Il Pnrr è, infatti, un contratto con scadenze precise. Se non si ottempera, i rubinetti non si aprono o, se aperti, vengono immediatamente richiusi e, se del caso, l’Ue può chiedere allo Stato inadempiente la restituzione di quanto versato.
Due riforme sono attese per le prossime settimane tramite varo di apposite leggi delega: la prima fase di quelle della giustizia e della pubblica amministrazione. A proposito della seconda, ci sono stati un po’ di sussurri e grida da parte di alcuni sindacati (soprattutto di quelli della scuola a cui sembra interessare poco cosa si insegna e come, ma hanno come obiettivo principale la “sistemazione”, per così dire, dei “precari”), ma non sembra che ci siano forti opposizione politiche alla riforma dei concorsi; tale riforma ha una forte base teorica nei lavori di A. Michael Spence il quale, proprio per questi studi ottenne nel 2001 il Premio Nobel per l’Economia.
Più complicata è la sorte della legge delega sulla riforma della giustizia, il cui testo è stato approvato dal Consiglio dei ministri dopo una lunga trattativa tra le forze politiche sulla base di un testo proposto dalla ministra Cartabia. Il testo ha l’obiettivo di ridurre la durata dei processi, come ci chiede da anni l’Ue e come è buona prassi in tutti i Paesi di civiltà giuridica. Non tocca altri temi, come la separazione delle carriere che renderebbero l’ordinamento italiano più simile dell’attuale a quelli delle altre democrazie liberali. È poca cosa rispetto ai sei referemdum per i quali i promotori stanno raccogliendo le firme. È possibile che si metta di traverso l’ex presidente del Consiglio Giuseppe Conte, che si considera (a suo personale giudizio) ingiustamente sfrattato da Palazzo Chigi ed è da settimane in attesa di essere incoronato leader (sotto benevola tutela) del Movimento 5 Stelle (M5S).

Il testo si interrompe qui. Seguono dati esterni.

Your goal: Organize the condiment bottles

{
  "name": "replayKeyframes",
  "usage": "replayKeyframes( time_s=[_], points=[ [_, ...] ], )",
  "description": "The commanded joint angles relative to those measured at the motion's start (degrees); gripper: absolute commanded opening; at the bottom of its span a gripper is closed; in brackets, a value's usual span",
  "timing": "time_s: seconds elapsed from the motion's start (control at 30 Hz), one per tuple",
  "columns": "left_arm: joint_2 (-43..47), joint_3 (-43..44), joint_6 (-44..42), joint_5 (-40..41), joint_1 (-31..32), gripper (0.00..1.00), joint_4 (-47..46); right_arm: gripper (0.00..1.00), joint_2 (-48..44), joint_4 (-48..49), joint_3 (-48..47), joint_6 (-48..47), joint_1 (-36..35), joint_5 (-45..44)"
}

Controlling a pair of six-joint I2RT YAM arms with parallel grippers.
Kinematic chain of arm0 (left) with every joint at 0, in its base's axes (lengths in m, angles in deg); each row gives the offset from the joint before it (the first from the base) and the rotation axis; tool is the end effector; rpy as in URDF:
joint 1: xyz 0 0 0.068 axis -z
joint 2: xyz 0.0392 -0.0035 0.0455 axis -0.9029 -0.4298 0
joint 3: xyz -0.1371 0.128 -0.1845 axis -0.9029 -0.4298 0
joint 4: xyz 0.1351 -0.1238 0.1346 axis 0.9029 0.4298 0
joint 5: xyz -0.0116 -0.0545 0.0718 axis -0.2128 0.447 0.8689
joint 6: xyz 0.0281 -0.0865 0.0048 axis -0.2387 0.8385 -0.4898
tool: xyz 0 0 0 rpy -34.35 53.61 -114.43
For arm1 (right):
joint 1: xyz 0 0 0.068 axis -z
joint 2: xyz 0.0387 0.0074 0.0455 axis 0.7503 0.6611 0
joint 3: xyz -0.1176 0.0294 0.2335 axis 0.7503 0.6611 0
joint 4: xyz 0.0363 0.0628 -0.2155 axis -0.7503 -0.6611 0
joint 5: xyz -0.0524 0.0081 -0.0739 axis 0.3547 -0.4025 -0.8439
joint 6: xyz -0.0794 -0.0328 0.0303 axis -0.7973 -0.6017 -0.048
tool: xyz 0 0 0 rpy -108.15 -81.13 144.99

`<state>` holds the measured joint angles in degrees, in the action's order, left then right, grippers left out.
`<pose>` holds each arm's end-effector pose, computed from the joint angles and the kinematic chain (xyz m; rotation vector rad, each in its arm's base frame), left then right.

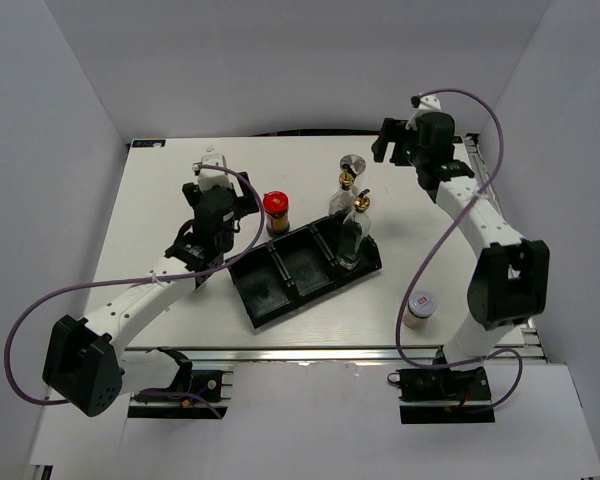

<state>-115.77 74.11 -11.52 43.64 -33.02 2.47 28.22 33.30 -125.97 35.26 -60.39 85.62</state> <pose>0.2652 -0.1073 0.3035 -0.1851 1.7664 -0.0331 0.3995 0.0843 0.3284 -0.0161 1.8690 0.2918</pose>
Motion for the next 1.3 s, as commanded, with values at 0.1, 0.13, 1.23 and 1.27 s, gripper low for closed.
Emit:
replayKeyframes(
  time_s=[0.1,0.13,1.23,1.27],
  points=[
    [1.14,-0.16,3.30,-1.73,-1.03,0.98,-1.18,0.89,14.05,-3.11,-18.83,-6.34,-0.53,10.58],
    [1.92,-1.38,3.48,-2.69,-1.03,0.98,-1.44,0.89,15.72,-5.03,-20.85,-7.04,-0.71,10.58],
    [13.97,-9.57,3.48,0.37,-1.12,0.98,-2.41,0.72,34.56,-16.31,-36.00,-18.82,-5.28,4.43],
    [13.97,-9.66,3.48,0.37,-1.12,0.98,-2.58,0.70,34.03,-16.04,-35.38,-19.00,-5.37,4.69]
  ],
)
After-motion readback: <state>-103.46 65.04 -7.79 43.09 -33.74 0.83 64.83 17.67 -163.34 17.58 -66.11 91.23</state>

La determinante sembra essere più personale che politica: la revisione della norma sulla prescrizione quale voluta dal ex-allievo (all’università di Firenze) Bonafede, a sua volta, nella passata legislatura lo propose come componente laico, ossia non togato, del Consiglio di presidenza della giustizia amministrativa e nell’attuale come presidente del Consiglio dei ministri.
Mettiamo a rischio il supporto europeo per uno scambio di cortesie tra maestro ed allievo? Uno scambio forse in malafede.